PROBLEM TO SOLVE:
An unchanged copy of all the lines below is expected, and it should contain no pictures.

:: STORED DATA

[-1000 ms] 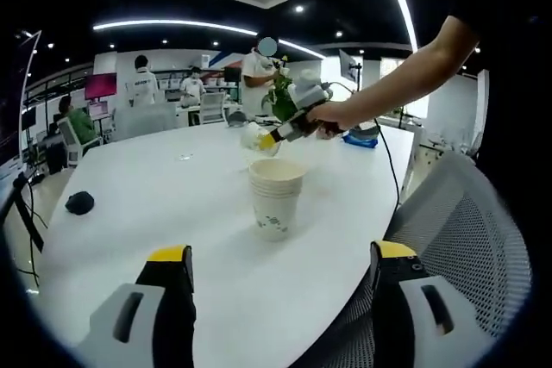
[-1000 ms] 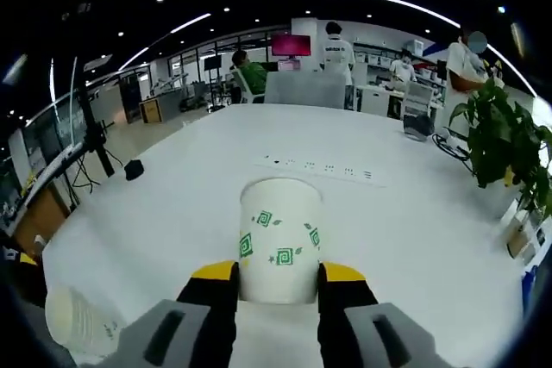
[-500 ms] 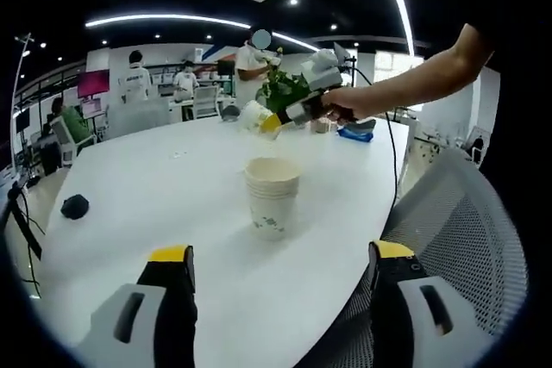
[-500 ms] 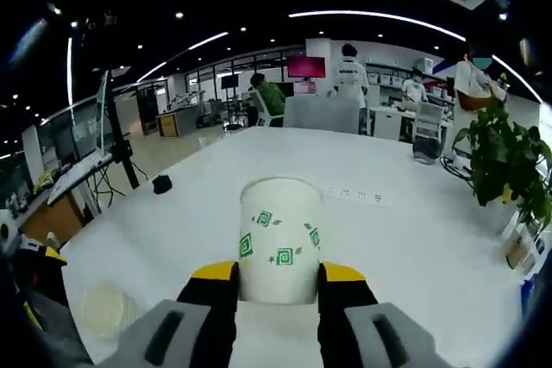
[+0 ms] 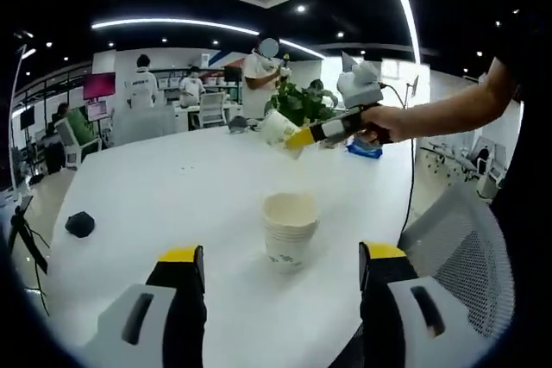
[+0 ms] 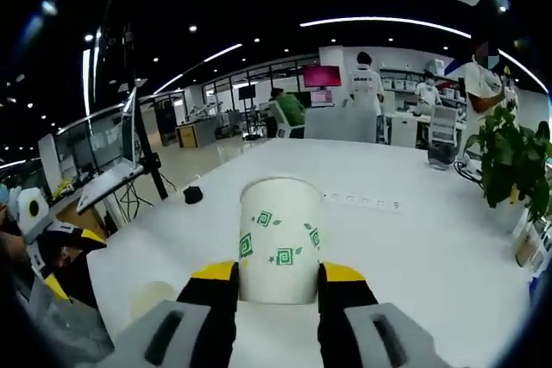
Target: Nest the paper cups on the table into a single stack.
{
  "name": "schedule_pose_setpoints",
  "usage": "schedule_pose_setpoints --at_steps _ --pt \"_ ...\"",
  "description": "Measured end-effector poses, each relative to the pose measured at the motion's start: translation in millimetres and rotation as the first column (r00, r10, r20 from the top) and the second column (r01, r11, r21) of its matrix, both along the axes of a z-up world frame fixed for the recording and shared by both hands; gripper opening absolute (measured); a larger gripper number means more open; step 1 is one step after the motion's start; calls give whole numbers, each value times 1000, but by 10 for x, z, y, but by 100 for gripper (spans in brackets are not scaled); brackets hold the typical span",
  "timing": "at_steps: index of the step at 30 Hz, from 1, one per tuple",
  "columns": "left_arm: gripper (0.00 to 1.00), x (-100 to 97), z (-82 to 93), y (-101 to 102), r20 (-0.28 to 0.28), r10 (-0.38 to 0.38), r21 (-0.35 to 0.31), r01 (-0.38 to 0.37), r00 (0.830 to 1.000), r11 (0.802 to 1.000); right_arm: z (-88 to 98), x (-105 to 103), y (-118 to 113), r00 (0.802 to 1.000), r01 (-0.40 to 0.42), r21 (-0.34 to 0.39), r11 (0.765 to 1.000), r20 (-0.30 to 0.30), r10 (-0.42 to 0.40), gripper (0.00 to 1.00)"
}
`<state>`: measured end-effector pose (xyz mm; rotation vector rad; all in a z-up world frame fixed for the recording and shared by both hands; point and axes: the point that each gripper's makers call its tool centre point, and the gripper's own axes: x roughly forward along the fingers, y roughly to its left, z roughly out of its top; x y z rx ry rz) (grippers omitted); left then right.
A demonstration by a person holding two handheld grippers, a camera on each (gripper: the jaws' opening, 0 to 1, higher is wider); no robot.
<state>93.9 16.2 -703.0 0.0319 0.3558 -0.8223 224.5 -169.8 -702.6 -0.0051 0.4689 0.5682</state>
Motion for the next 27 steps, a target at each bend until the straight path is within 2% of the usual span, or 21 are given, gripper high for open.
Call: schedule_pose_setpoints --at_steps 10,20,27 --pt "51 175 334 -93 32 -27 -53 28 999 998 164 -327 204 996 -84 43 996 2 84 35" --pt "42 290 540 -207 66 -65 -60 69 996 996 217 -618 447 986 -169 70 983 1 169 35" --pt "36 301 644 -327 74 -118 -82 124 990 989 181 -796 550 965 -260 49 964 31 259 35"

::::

OUTPUT BELOW:
[-1000 ms] 
[-1000 ms] 
[-500 ms] 
[-500 ms] 
[+0 ms] 
[+0 ms] 
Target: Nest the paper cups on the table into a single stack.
{
  "name": "schedule_pose_setpoints",
  "usage": "schedule_pose_setpoints --at_steps _ --pt \"_ ...\"",
  "description": "Measured end-effector poses, each relative to the pose measured at the motion's start: translation in millimetres and rotation as the first column (r00, r10, r20 from the top) and the second column (r01, r11, r21) of its matrix, both along the axes of a z-up world frame fixed for the recording and shared by both hands; gripper opening absolute (measured); a larger gripper number means more open; step 1 is one step after the motion's start; calls give whole numbers, each value times 1000, but by 10 for x, z, y, but by 100 for gripper (spans in brackets are not scaled); brackets hold the typical span",
  "timing": "at_steps: index of the step at 30 Hz, from 1, one per tuple",
  "columns": "left_arm: gripper (0.00 to 1.00), x (-100 to 97), z (-82 to 93), y (-101 to 102), r20 (-0.28 to 0.28), r10 (-0.38 to 0.38), r21 (-0.35 to 0.31), r01 (-0.38 to 0.37), r00 (0.830 to 1.000), r11 (0.802 to 1.000); right_arm: z (-88 to 98), x (-105 to 103), y (-118 to 113), r00 (0.802 to 1.000), r01 (-0.40 to 0.42), r21 (-0.34 to 0.39), r11 (0.765 to 1.000), r20 (-0.30 to 0.30), r10 (-0.42 to 0.40), gripper (0.00 to 1.00)"
}
`<state>`: measured end-effector pose (xyz mm; rotation vector rad; all in a z-up world frame fixed for the recording and shared by both hands; point and axes: the point that each gripper's makers call its tool centre point, and the gripper's own axes: x roughly forward along the fingers, y roughly to its left, z roughly out of its top; x y z rx ry rz) (grippers omitted); left then right.
A demonstration by a person holding two handheld grippers, a camera on each (gripper: the jaws' opening, 0 to 1, higher is wider); no robot.
<state>93.9 16.2 -703.0 0.0319 0.3558 -0.8223 224.5 -169.8 -702.6 -0.0051 0.4689 0.5682</state>
Motion for the next 27 steps, a target at each bend until the straight path is within 2% of the usual span, or 21 are given, gripper high for open.
Call: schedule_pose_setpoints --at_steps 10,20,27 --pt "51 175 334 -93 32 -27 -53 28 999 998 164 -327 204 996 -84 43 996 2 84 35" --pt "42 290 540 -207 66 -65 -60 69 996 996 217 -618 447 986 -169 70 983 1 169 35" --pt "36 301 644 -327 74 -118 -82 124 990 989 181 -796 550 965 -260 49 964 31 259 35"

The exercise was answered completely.